Requirement:
As the answer, give exactly the lines of the records below from the one with "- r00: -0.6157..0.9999" through the one with "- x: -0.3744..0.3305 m", ends included and pictures left out.
····················
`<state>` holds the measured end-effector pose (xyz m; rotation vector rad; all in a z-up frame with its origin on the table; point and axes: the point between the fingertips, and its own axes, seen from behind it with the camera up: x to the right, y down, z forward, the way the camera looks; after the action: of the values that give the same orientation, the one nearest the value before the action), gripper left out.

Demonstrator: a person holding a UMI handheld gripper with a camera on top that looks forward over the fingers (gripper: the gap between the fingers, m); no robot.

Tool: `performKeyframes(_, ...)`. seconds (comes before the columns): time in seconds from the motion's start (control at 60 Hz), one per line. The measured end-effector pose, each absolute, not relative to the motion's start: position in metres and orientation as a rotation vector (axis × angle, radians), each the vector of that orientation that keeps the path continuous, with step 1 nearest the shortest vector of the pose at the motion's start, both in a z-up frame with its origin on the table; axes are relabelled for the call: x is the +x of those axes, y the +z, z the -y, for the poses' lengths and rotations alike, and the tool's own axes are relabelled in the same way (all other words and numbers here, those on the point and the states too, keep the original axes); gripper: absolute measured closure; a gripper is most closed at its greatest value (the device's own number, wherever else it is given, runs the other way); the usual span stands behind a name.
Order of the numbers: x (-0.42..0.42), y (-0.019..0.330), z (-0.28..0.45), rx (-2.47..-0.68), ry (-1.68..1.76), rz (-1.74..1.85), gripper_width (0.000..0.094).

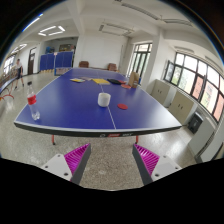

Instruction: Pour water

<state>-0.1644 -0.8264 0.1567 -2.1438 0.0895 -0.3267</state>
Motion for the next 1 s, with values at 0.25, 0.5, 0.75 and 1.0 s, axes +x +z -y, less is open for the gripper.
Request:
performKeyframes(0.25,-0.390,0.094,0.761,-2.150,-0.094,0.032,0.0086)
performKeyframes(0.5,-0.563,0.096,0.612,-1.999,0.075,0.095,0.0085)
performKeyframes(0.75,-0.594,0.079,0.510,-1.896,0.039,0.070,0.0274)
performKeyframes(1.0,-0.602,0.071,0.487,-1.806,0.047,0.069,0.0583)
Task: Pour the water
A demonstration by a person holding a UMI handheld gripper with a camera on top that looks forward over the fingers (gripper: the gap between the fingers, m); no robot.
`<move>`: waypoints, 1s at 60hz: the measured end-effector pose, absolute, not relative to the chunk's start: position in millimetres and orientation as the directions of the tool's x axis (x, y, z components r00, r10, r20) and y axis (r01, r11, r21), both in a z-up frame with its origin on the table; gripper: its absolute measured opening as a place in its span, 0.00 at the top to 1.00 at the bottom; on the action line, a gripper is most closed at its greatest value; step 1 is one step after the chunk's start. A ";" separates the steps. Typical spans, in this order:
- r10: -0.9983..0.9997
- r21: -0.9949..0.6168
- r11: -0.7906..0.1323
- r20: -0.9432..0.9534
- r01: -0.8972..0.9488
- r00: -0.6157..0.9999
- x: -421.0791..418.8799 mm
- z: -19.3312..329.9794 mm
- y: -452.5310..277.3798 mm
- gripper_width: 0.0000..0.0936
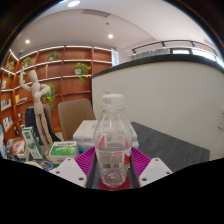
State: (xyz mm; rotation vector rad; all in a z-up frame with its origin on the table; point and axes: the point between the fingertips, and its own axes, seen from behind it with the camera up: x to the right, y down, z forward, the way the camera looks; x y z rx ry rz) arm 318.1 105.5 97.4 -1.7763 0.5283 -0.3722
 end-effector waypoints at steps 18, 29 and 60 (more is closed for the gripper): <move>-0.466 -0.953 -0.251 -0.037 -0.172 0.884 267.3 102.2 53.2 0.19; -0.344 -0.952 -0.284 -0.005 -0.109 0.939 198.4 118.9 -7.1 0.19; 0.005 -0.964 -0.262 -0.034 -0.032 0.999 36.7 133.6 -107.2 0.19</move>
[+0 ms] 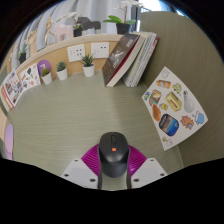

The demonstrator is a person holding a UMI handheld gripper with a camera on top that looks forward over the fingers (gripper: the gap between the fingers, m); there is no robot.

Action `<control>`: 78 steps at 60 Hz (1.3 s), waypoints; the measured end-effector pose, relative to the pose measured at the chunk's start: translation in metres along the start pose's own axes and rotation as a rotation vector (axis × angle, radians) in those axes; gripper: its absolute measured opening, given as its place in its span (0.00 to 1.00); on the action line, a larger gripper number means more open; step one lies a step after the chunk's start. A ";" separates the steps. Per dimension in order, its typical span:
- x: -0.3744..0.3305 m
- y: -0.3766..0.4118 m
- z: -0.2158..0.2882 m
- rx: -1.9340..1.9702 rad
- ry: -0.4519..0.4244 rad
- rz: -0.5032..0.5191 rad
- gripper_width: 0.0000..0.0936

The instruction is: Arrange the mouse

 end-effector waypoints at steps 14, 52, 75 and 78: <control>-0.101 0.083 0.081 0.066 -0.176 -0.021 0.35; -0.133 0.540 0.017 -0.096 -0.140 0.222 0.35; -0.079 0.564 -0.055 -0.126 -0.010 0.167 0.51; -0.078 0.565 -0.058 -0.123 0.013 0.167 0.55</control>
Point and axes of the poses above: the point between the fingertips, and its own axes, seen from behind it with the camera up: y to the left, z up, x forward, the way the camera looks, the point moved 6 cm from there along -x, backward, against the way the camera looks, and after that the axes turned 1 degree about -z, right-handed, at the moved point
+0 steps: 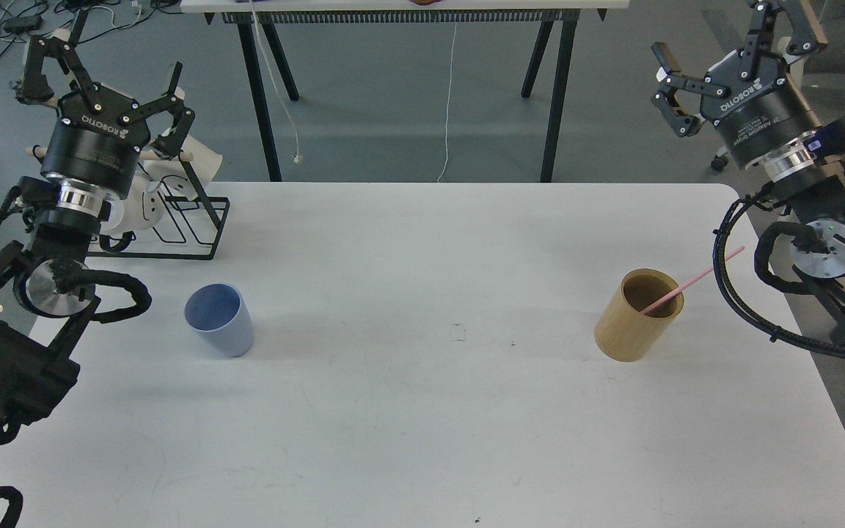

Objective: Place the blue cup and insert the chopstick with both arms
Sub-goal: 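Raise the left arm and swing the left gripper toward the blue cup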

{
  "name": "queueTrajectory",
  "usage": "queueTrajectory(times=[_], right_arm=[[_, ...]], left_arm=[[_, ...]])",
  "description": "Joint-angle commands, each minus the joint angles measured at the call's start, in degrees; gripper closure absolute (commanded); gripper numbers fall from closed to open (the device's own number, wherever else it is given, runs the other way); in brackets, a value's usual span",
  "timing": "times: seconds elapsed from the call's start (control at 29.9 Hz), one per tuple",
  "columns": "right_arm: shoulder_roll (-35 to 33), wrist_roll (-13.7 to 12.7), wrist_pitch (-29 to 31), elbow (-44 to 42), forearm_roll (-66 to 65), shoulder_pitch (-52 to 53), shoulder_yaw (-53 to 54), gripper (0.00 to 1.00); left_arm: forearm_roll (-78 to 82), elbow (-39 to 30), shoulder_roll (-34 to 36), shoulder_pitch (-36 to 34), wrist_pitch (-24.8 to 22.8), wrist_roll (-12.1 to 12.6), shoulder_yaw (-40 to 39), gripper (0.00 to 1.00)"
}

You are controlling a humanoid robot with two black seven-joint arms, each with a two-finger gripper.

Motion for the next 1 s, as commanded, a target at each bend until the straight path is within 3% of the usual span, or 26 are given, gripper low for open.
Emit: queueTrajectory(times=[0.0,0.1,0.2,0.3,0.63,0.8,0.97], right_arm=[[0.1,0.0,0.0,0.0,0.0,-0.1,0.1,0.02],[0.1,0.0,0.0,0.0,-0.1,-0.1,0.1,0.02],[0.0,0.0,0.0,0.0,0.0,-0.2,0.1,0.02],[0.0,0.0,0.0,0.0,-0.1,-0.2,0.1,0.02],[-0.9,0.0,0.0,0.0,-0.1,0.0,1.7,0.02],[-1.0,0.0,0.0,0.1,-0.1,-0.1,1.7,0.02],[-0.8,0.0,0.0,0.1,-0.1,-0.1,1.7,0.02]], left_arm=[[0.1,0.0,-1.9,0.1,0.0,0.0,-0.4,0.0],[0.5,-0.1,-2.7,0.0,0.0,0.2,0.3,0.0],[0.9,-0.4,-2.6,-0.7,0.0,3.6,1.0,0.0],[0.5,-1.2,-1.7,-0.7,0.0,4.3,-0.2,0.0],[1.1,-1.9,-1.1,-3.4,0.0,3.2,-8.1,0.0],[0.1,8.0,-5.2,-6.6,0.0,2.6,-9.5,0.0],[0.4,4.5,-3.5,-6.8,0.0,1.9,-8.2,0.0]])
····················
Solution to this exercise:
- r00: -0.6157..0.9999
- x: -421.0791..418.8799 mm
- z: -19.3312..329.9794 mm
- y: -452.5310..277.3798 mm
- gripper_width: 0.0000..0.0936
State: (xyz mm; rotation vector rad; all in a z-up frame with its origin on the table; point and axes: the point between the fingertips, and its own axes, seen from behind it with the camera up: x to the right, y down, z forward, the way the camera looks; x y z rx ry rz) arm 318.1 105.5 97.4 -1.7763 0.5283 -0.3722
 end-effector waypoints at steps 18, 29 and 60 (more is closed for the gripper): <move>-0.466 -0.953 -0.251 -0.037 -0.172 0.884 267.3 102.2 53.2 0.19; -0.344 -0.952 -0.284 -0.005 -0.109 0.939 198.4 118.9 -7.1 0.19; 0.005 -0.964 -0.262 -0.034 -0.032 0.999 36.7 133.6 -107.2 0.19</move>
[+0 ms] 

The demonstrator is a person holding a UMI handheld gripper with a camera on top that looks forward over the fingers (gripper: the gap between the fingers, m); there is no robot.

Action `<control>`: 78 steps at 60 Hz (1.3 s), waypoints; the measured end-effector pose, relative to the pose measured at the chunk's start: translation in metres along the start pose's own axes and rotation as a rotation vector (axis × angle, radians) in those axes; gripper: its absolute measured opening, given as its place in its span (0.00 to 1.00); on the action line, a larger gripper number means more open; step one lies a step after the chunk's start. A ";" separates the steps. Per dimension in order, its typical span:
- x: -0.3744..0.3305 m

The exercise requires nothing else.